▶ Your instructions: From the entries below, reproduce exactly the line containing "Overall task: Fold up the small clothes", the line containing "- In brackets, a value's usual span", and every line in between, with nothing added.

##########

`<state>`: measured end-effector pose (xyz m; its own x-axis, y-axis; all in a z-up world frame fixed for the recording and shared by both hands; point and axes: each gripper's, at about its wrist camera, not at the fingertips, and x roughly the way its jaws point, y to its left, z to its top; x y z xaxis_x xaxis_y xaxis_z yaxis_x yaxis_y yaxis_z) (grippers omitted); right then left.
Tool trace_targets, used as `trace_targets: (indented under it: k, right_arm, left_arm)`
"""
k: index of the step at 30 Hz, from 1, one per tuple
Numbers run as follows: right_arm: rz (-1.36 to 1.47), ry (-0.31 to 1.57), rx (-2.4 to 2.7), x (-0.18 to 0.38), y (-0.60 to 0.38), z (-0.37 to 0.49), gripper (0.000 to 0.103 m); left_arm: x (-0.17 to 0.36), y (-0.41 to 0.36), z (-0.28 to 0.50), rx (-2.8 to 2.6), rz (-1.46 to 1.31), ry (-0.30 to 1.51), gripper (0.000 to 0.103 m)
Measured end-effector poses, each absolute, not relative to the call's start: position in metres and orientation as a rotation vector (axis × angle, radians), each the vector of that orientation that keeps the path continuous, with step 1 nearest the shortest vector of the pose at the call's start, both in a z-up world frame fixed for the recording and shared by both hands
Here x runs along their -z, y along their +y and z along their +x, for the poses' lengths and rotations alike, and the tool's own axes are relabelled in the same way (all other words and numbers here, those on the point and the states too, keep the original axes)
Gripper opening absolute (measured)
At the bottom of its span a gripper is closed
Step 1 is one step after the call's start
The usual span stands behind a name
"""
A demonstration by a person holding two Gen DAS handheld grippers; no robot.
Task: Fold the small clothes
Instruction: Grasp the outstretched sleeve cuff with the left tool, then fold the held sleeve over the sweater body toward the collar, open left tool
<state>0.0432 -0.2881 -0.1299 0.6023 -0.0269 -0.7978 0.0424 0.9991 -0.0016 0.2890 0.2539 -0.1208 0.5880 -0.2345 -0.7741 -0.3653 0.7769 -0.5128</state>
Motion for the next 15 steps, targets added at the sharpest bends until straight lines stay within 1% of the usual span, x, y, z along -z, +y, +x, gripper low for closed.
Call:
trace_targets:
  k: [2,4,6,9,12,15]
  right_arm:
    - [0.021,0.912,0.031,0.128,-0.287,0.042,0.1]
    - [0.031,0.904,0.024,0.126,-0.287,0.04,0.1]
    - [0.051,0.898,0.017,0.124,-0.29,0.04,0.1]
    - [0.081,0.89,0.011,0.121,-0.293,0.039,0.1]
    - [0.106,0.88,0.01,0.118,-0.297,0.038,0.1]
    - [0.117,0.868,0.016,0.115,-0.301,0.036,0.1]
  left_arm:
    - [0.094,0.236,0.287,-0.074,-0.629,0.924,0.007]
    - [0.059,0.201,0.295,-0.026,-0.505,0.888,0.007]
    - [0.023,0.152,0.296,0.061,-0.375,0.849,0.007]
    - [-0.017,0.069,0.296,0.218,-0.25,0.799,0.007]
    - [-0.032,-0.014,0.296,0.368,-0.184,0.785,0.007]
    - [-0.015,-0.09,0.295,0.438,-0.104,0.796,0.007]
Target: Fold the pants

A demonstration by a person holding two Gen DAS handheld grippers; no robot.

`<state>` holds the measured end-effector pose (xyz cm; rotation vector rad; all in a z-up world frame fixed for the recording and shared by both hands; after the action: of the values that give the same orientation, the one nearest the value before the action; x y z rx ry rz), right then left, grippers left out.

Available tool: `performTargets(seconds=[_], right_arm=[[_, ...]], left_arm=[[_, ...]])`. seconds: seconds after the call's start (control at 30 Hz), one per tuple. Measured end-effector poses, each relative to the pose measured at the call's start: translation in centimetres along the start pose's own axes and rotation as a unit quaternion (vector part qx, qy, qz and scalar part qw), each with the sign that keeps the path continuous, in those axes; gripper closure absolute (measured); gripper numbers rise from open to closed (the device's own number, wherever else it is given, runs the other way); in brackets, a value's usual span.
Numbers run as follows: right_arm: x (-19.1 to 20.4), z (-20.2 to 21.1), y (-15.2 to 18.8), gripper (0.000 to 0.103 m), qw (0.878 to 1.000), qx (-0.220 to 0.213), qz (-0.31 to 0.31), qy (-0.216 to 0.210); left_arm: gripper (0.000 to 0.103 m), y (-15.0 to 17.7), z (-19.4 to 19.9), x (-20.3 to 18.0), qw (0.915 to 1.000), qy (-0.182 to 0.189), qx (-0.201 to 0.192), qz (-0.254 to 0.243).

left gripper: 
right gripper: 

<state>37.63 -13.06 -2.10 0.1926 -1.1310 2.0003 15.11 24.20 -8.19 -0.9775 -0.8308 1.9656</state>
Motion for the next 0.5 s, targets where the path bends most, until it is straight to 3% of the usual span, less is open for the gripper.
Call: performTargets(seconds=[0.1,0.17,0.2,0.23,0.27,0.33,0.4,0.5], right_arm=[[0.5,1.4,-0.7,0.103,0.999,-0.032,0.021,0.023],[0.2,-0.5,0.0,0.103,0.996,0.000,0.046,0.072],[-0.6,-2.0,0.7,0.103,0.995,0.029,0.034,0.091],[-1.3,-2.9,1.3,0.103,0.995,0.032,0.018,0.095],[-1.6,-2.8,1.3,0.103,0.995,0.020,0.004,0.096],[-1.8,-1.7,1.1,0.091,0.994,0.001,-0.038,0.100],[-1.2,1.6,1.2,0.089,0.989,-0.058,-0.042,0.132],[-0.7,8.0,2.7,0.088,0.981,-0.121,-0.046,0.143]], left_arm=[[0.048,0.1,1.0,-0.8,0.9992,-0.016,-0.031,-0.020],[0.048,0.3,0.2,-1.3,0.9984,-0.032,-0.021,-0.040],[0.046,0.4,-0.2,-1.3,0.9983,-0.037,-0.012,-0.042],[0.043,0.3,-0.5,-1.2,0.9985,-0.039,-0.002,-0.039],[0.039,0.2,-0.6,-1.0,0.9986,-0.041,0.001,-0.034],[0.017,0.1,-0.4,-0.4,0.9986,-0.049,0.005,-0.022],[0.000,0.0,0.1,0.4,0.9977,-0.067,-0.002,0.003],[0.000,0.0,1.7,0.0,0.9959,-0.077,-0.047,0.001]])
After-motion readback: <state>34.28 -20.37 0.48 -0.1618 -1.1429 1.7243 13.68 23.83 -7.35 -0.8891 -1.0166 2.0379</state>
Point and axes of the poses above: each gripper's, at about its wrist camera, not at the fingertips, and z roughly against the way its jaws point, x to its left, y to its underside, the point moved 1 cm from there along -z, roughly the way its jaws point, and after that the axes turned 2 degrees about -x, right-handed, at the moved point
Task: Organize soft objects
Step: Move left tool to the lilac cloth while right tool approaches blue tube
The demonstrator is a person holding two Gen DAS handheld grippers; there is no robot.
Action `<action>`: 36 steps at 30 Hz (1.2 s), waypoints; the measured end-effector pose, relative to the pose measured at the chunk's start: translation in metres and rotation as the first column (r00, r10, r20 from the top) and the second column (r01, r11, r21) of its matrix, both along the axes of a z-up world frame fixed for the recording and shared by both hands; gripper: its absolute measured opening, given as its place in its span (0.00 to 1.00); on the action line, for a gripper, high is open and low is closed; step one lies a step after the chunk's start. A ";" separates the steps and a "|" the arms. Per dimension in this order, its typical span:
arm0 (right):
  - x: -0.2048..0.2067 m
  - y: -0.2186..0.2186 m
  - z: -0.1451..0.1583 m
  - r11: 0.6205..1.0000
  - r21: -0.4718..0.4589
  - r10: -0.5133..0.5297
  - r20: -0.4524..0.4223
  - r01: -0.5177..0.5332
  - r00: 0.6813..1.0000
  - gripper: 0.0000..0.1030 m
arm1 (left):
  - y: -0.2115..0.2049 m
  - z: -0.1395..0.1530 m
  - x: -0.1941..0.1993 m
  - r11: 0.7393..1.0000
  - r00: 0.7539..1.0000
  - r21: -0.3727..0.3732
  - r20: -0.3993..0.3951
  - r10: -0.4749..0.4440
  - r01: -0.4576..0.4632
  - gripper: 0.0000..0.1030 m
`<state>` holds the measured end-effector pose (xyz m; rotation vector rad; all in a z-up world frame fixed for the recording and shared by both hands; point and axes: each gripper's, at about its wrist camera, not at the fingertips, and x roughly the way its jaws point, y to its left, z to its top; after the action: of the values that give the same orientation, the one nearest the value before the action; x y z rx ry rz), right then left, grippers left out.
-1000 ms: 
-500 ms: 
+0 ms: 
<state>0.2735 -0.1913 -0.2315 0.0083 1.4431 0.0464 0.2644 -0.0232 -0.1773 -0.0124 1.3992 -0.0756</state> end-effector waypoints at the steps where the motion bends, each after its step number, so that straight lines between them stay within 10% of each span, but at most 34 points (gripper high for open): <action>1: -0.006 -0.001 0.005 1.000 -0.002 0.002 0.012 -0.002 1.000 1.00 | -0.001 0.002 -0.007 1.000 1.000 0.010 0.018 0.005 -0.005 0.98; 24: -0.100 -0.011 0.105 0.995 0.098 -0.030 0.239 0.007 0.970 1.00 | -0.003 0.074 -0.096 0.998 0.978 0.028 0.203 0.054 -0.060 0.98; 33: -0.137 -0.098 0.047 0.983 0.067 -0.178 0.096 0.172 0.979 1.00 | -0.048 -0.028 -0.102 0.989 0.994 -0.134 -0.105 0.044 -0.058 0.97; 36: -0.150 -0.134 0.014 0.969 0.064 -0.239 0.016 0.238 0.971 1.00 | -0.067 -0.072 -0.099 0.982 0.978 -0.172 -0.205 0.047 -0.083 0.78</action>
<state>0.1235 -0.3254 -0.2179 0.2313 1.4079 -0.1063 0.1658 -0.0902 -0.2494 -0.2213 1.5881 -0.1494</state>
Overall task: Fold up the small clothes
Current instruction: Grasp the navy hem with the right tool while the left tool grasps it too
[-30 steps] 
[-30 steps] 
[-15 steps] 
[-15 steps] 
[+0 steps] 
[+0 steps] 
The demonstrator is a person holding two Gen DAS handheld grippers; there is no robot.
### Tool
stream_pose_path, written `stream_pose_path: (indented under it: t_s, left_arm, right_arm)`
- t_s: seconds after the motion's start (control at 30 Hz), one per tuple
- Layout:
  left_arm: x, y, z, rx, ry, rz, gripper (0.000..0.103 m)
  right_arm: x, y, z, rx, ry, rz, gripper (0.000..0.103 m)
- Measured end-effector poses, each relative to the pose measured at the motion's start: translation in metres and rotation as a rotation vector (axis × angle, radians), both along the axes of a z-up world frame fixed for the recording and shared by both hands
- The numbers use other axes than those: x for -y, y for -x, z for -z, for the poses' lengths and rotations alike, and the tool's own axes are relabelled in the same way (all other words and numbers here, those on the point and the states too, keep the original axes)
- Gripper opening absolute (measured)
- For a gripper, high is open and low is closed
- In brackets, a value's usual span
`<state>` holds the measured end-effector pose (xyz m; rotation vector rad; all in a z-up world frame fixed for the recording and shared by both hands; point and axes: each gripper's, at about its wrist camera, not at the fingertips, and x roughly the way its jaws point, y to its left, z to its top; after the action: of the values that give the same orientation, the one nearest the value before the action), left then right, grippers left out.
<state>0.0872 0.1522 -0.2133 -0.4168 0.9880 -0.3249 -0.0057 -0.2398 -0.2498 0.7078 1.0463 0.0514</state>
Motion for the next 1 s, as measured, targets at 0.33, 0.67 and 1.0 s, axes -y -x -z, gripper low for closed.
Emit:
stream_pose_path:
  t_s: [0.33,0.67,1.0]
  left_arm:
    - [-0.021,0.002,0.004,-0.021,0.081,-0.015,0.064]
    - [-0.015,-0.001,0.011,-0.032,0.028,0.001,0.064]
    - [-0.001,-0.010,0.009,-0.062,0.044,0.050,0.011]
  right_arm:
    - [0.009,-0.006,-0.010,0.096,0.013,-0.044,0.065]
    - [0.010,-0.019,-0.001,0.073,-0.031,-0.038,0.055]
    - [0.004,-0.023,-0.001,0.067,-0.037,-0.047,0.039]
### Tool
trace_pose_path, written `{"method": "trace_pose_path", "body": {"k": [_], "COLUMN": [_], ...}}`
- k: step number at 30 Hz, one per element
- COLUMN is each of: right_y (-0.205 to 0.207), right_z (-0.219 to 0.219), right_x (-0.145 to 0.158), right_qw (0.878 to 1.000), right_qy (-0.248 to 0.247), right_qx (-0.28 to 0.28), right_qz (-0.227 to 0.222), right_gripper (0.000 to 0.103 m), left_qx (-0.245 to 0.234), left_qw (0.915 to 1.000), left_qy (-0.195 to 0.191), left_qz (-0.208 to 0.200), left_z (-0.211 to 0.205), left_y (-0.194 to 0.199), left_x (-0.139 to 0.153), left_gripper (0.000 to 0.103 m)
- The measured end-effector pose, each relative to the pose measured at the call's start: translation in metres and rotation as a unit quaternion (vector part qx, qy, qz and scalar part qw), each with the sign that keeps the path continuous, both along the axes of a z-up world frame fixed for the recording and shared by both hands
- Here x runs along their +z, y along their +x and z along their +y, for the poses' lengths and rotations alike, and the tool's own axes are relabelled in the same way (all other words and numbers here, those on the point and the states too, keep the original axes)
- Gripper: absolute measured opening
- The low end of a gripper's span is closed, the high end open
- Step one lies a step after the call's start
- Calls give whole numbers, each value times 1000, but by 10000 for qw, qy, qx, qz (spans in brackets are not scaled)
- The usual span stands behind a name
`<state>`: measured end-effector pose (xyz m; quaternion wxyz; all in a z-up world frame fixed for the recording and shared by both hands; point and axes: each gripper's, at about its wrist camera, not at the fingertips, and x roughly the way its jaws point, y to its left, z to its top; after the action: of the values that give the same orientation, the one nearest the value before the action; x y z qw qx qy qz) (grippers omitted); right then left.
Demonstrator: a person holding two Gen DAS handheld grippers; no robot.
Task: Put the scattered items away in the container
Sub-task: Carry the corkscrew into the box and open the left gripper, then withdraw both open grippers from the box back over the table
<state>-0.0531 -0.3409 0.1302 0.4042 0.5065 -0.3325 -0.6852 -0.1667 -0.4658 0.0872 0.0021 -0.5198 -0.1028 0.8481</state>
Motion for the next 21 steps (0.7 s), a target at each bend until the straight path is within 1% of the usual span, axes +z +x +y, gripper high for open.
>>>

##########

▶ Written solution:
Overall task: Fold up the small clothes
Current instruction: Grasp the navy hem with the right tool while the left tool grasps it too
[-30 steps] 
[-30 steps] 
[-15 steps] 
[-15 steps] 
[+0 steps] 
[+0 steps] 
The demonstrator is a person holding two Gen DAS handheld grippers; there is no robot.
### Tool
stream_pose_path, written `stream_pose_path: (indented under it: t_s, left_arm, right_arm)`
- t_s: seconds after the motion's start (control at 30 Hz), one per tuple
- Layout:
  left_arm: x, y, z, rx, ry, rz, gripper (0.000..0.103 m)
  right_arm: x, y, z, rx, ry, rz, gripper (0.000..0.103 m)
- Measured end-effector poses, each relative to the pose measured at the motion's start: translation in metres and rotation as a rotation vector (axis × angle, radians), both along the axes of a z-up world frame fixed for the recording and shared by both hands
- The numbers use other axes than those: x for -y, y for -x, z for -z, for the poses' lengths and rotations alike, and the tool's own axes are relabelled in the same way (all other words and numbers here, those on the point and the states too, keep the original axes)
- Gripper opening absolute (measured)
- For a gripper, high is open and low is closed
- In brackets, a value's usual span

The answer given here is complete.